I'm Prepared to Become Part of the Emerging Trend of Women Leaving Their Loved Ones – and Traveling Alone
A couple of weeks ago, I got an message about a press trip I would not countenance. It was long haul and it was about health, so it would have entailed a lot of exercise and early nights. Even if I liked those things, I wouldn't have been eager to spend a week with other people who enjoyed them. But even as I was deleting it, I started to wonder what that would actually be like: being somewhere different, without anyone to accommodate except myself, without anything to do except exactly what I wanted. Clearly, it would be amazing. So I said “yes” and it emerged they meant the different Zoe Williams, the one who is a physician and used to be a TV Gladiator, and is incredibly fit already, and yes, in hindsight, that should have been obvious all along.
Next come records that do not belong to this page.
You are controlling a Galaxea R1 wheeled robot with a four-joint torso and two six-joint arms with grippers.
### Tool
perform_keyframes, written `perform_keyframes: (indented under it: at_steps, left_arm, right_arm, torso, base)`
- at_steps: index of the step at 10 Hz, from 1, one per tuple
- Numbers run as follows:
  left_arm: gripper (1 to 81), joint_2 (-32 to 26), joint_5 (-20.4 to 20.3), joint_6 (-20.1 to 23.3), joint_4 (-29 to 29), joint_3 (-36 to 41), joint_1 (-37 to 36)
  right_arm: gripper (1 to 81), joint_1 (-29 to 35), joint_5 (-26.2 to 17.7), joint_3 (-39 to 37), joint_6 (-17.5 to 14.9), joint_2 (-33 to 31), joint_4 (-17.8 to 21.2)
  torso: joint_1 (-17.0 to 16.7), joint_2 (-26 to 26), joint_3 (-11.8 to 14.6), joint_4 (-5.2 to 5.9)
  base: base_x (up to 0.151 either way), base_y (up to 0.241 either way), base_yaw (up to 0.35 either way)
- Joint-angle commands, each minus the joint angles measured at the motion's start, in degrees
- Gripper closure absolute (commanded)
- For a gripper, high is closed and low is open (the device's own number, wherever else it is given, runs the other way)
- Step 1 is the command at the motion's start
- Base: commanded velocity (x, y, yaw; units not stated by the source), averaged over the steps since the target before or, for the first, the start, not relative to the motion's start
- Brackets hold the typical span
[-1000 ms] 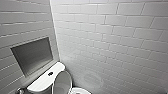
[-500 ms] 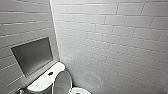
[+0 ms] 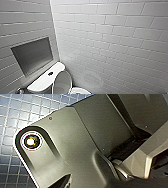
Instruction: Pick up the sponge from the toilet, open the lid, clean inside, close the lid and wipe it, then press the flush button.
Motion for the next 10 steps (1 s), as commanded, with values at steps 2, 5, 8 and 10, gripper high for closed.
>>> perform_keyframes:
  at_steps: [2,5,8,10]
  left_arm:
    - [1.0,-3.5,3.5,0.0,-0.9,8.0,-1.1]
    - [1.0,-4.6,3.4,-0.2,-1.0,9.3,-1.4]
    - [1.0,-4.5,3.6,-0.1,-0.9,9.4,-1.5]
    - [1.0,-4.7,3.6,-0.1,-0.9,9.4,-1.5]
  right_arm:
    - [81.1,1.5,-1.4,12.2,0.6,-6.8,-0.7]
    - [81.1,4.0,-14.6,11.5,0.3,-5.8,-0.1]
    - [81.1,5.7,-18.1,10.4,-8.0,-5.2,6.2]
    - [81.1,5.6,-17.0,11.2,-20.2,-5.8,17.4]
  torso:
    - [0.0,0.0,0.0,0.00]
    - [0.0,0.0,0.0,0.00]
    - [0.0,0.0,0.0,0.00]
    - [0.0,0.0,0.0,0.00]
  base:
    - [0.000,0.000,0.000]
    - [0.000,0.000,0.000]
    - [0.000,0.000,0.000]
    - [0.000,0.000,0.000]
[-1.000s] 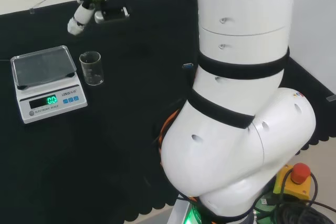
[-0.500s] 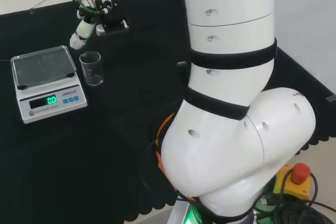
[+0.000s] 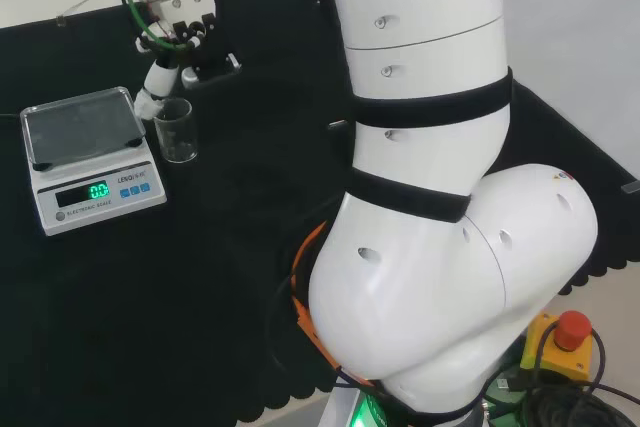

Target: Pick up the beaker.

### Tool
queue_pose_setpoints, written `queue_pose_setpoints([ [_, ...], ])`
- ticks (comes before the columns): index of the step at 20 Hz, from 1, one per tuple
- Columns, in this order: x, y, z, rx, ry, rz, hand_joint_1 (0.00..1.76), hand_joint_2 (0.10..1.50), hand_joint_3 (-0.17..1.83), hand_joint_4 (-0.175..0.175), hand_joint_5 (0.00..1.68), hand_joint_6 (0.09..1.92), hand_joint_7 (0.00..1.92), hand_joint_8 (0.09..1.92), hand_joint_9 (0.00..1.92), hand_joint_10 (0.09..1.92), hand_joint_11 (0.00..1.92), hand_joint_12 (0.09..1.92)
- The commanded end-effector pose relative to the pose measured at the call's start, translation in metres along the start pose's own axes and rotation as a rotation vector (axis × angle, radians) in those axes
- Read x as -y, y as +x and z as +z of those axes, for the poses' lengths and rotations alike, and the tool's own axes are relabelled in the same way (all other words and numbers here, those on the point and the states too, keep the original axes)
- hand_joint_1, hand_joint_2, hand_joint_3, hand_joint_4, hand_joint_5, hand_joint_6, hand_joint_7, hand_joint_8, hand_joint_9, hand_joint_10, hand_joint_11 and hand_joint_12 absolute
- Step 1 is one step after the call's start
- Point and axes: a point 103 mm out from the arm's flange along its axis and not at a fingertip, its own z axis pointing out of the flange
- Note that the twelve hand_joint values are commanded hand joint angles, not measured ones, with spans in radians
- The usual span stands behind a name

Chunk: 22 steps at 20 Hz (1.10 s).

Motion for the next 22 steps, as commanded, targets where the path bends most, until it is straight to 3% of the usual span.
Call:
queue_pose_setpoints([
  [1, -0.013, 0.006, 0.011, 0.038, 0.000, 0.000, 0.75, 0.58, 0.13, 0.071, 0.00, 0.09, 0.00, 0.48, 0.01, 0.91, 0.00, 1.37],
  [10, -0.035, 0.006, 0.018, 0.100, 0.004, -0.013, 0.77, 0.59, 0.11, 0.086, 0.00, 0.09, 0.00, 0.33, 0.00, 0.82, 0.00, 1.31],
  [22, -0.034, 0.000, 0.041, 0.154, 0.041, -0.021, 0.75, 0.58, 0.10, 0.090, 0.00, 0.09, 0.00, 0.27, 0.00, 0.78, 0.00, 1.28],
])
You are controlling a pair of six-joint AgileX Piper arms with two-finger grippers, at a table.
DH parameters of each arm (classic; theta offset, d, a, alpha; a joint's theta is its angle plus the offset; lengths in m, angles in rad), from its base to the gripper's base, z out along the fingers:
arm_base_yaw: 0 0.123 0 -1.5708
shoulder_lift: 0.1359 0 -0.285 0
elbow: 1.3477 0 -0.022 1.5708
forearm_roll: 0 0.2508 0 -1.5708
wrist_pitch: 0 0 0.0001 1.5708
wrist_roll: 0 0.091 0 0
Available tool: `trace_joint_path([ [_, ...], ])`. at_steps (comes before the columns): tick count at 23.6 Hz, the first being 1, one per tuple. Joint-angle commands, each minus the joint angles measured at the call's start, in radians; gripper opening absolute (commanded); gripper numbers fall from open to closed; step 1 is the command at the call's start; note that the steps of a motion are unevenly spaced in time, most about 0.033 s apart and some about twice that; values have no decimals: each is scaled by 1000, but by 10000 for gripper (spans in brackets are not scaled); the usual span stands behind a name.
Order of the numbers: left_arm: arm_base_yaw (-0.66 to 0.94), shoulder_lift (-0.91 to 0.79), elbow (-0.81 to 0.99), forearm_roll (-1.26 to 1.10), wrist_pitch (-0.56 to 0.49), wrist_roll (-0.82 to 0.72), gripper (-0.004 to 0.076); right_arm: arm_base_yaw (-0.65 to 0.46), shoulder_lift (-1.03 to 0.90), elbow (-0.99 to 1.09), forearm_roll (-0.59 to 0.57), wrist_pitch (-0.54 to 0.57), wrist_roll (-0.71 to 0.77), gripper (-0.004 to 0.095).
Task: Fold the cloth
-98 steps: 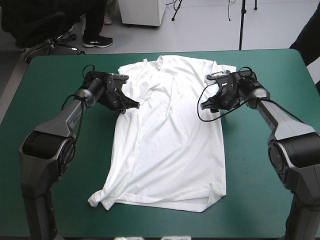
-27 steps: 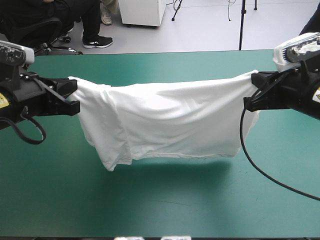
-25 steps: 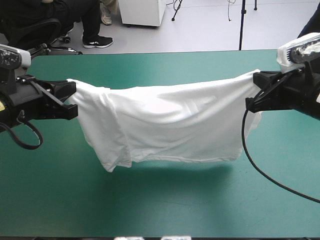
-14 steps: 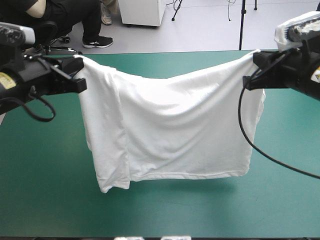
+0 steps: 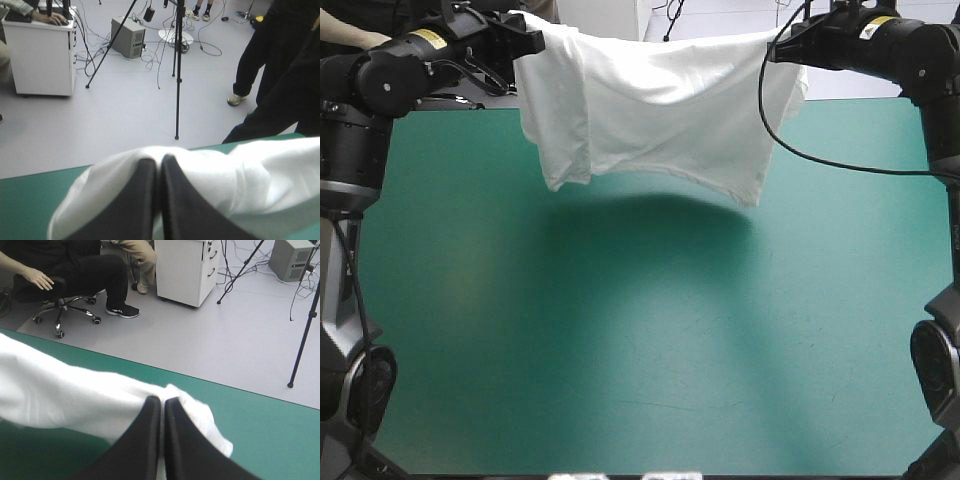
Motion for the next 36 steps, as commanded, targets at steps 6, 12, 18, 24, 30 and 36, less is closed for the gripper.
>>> trace_joint_path([
  [6,12,172,-45,-12,330,-1,-17,-37,100,98,69,101,-78,-18],
  [12,12,158,165,-15,440,6,-17,-33,88,333,82,200,-101,-17],
  [18,10,101,370,-15,468,9,-17,-33,12,442,87,254,-108,-17],
  [24,1,8,579,-20,465,26,-17,-33,-70,630,91,250,-122,-17],
  [30,-32,-62,749,-2,459,28,-17,-2,-120,818,78,254,-131,-17],
  [36,-51,-162,954,14,408,21,-17,64,-174,1031,49,264,-140,-17],
])
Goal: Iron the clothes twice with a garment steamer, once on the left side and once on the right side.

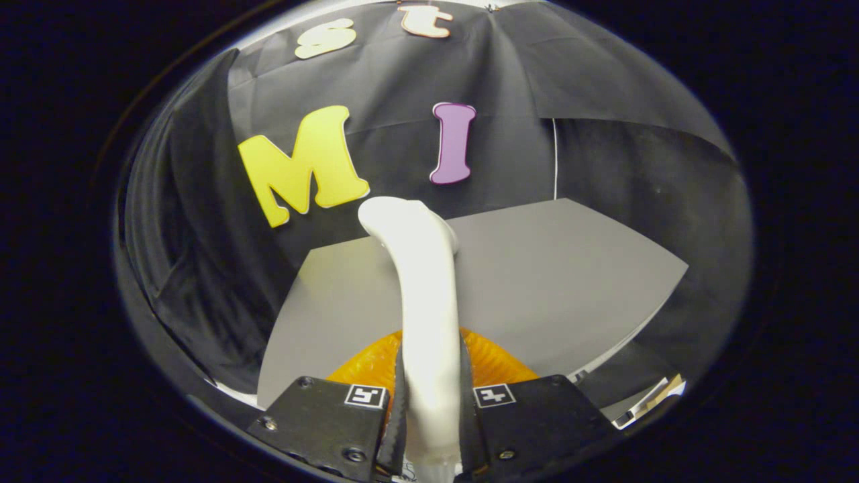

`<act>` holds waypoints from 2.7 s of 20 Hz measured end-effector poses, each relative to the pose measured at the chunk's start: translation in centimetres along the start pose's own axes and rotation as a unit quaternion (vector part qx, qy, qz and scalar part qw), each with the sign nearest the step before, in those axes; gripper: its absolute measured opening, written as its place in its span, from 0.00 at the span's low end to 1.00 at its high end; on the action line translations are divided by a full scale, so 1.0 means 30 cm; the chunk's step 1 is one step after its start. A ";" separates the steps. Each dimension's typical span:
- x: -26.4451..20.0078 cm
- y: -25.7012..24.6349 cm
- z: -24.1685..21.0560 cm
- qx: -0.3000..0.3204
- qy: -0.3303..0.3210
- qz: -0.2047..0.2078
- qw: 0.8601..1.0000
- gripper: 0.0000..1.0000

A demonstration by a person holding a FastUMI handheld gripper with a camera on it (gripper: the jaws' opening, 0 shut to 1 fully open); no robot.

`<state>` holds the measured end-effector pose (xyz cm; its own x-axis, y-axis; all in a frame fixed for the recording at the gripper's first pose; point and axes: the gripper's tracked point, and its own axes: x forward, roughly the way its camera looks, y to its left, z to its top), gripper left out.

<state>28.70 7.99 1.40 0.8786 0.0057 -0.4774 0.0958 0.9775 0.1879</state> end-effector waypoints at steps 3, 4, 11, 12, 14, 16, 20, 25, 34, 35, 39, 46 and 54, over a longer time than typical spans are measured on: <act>-0.099 -0.004 0.001 0.002 -0.028 -0.002 1.000 0.34; -0.140 -0.002 -0.005 0.002 -0.032 0.003 0.999 0.34; -0.413 0.063 -0.021 0.025 -0.081 0.034 0.996 0.34; -0.457 0.091 -0.014 0.030 -0.096 0.045 0.994 0.34; -0.537 0.130 -0.019 0.035 -0.119 0.059 0.991 0.34; -0.608 0.177 -0.009 0.035 -0.140 0.072 0.987 0.34; -0.727 0.282 0.002 0.029 -0.173 0.104 0.979 0.34; -0.790 0.361 0.059 0.035 -0.205 0.130 0.969 0.34; -0.856 0.594 0.305 -0.001 -0.326 0.167 0.931 0.33; -0.854 0.636 0.330 -0.010 -0.333 0.171 0.927 0.33; -0.822 0.769 0.419 -0.030 -0.355 0.183 0.916 0.34; -0.778 0.942 0.549 -0.038 -0.374 0.196 0.906 0.33; -0.690 0.992 0.479 -0.053 -0.355 0.189 0.914 0.34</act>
<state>20.07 33.92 29.22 0.9250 0.2465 0.2892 -0.2911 0.9488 0.1224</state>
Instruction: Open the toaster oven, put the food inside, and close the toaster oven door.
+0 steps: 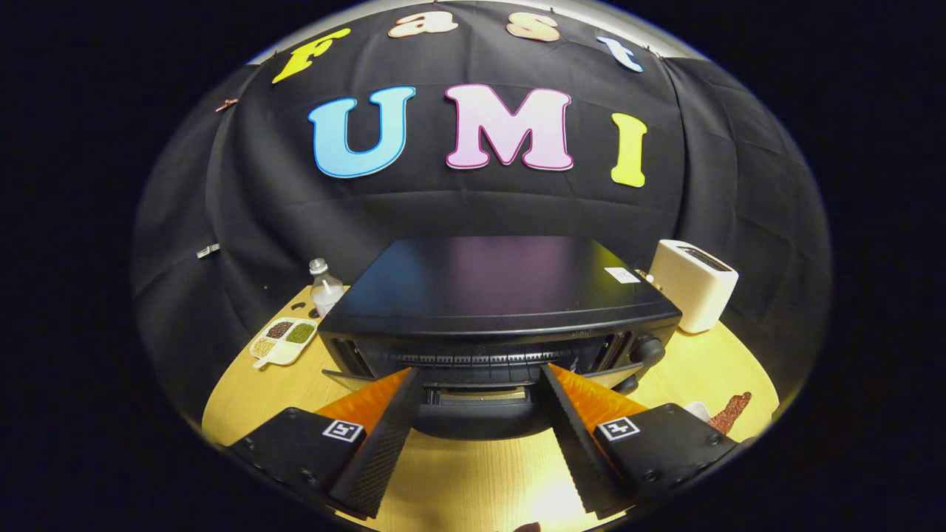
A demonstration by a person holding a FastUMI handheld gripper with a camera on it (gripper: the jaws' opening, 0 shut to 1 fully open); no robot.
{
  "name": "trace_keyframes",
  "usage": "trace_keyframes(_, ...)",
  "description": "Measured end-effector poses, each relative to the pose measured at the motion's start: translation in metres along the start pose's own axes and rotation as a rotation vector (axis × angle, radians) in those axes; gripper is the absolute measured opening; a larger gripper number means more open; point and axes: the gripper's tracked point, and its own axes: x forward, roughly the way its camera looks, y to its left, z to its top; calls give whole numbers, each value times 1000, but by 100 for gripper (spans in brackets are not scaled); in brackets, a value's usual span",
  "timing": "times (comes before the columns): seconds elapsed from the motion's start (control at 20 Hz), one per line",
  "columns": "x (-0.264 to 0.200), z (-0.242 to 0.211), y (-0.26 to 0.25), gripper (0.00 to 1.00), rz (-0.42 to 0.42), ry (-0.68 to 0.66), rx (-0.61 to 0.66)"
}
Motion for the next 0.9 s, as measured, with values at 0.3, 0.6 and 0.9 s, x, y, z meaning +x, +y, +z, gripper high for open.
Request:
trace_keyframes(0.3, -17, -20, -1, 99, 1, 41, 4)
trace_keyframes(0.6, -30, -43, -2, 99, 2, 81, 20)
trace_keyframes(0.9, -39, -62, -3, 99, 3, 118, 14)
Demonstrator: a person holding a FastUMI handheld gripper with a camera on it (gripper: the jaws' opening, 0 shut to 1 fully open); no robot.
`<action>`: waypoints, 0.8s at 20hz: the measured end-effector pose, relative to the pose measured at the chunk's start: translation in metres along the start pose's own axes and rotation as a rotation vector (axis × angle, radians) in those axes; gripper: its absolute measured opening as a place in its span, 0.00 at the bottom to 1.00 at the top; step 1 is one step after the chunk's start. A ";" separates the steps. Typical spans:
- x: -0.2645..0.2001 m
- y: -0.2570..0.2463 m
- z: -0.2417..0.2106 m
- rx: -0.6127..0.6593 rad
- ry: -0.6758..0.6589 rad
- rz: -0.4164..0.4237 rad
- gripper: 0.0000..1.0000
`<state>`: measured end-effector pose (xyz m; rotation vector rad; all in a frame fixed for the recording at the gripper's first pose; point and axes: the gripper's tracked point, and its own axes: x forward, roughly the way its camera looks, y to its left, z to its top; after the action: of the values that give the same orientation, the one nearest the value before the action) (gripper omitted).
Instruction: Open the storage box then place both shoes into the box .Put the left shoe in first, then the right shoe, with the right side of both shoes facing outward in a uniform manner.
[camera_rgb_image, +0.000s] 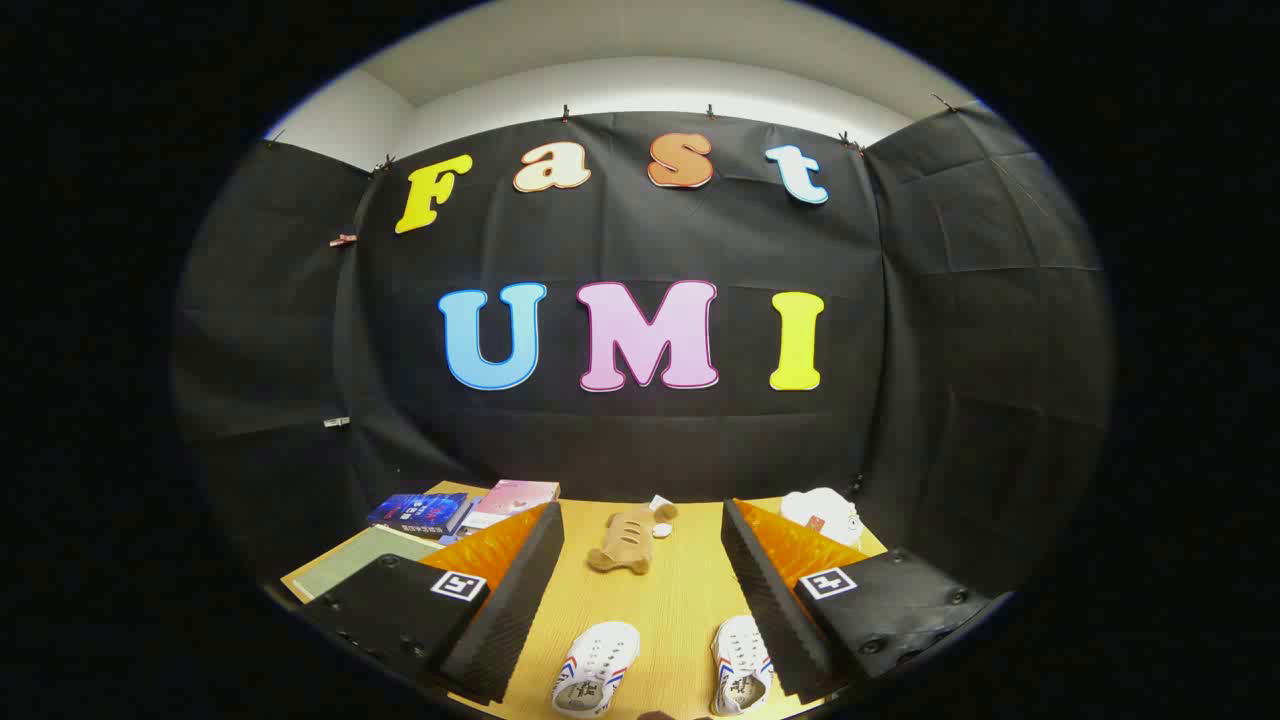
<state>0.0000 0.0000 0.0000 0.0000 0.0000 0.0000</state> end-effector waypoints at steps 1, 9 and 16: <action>0.000 0.000 -0.002 0.001 0.002 -0.001 0.97; 0.011 -0.001 -0.007 0.027 0.031 -0.007 0.98; 0.019 0.000 -0.012 0.030 0.056 -0.011 0.98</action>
<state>0.0188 0.0001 -0.0119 0.0301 0.0561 -0.0114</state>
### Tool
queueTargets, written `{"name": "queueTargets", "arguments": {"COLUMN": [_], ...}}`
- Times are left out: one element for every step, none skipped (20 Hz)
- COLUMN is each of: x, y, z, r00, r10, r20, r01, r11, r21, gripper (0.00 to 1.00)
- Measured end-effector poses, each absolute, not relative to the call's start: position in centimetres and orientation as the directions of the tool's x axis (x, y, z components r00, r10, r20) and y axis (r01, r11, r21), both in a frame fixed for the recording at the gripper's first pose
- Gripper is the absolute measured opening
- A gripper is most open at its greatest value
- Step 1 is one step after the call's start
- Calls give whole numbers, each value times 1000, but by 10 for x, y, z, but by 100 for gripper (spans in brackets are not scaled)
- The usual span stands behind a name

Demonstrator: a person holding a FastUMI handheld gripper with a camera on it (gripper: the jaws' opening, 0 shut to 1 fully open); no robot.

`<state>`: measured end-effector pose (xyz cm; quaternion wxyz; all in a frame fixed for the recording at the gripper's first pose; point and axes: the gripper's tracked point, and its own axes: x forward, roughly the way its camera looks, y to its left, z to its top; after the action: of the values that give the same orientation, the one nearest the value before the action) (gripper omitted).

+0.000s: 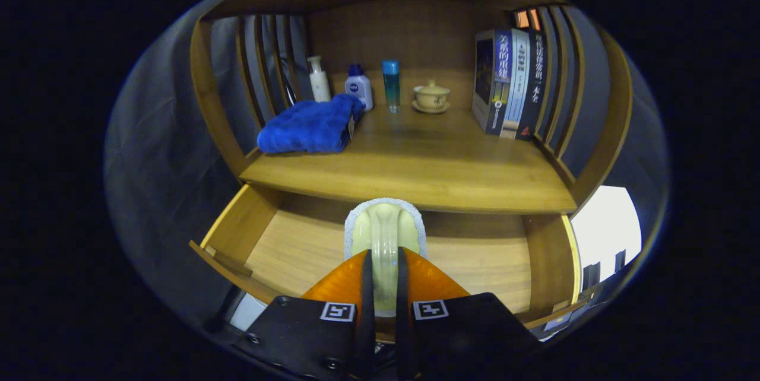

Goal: Pull open the drawer, take out the items inside it, and place them on the countertop above the cabinet.

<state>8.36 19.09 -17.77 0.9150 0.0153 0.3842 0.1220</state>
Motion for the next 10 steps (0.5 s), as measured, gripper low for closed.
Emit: {"name": "queueTargets", "arguments": {"x": [84,89,97,107,117,128,141,154,167,182], "y": [192,194,192,190,189,191,193,195,195,196], "z": [-166,-152,-143,-132,-123,-114,-107,-104,-103,-103], "r00": [696,721,740,758,771,782,791,796,797,798], "r10": [245,256,258,253,247,247,245,241,234,225], "r20": [-675,-644,-622,-601,-587,-572,-560,-555,-556,-560], "r01": [-214,-215,-219,-220,-219,-219,-218,-217,-211,-200], "r11": [968,966,966,967,968,969,969,970,972,974], "r21": [132,145,140,130,121,118,116,111,107,106], "gripper": [22,22,22,22,22,22,22,22,22,22]}}
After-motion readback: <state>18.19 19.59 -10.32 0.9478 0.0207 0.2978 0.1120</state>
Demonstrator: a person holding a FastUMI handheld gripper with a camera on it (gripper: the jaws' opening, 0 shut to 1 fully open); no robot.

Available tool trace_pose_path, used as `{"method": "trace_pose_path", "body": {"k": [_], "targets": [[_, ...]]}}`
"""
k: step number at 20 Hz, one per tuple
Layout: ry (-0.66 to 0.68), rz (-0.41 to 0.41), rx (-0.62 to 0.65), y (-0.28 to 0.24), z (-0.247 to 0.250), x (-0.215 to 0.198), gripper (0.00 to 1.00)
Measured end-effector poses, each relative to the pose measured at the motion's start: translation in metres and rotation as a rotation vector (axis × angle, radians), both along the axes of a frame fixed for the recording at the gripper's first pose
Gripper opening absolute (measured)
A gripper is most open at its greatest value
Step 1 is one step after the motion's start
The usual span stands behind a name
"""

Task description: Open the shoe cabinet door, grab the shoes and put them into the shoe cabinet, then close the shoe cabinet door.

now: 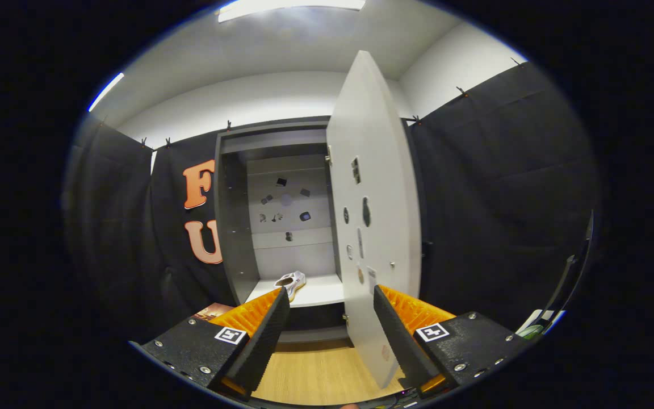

So, without intending to and without traveling anywhere, I've entered the most rapidly expanding travel demographic: the female solo traveller, between 45 to 60. One travel company stated that nearly half (46%) of their bookings are now people travelling alone, and 70% of those are women. They have families, they have hectic social lives, they have partners, their world is absolutely lousy with people they could go on holiday with – and that’s why they (we) need a holiday on their own.
The more daring the travel, the more people are undertaking it alone. People are very interested in trekking, biking, kayaking, all the things that couples are least likely to be aligned on in their interest. If anyone is also sick of taking teenagers to the wonders of the world, just to watch them be on their phones and answer questions such as “how much longer do we have to be here?”, they are too tactful to mention it.
The real puzzle is why it’s taken so long to reach this point. My stepmother, who is completely modern in every way, would get arrested before she’d go into a Belgian restaurant on her own, and even though I tease her for this often, I must have had a vestige of it myself, to be this old before it even came to mind to travel solo. Now I just have to go somewhere.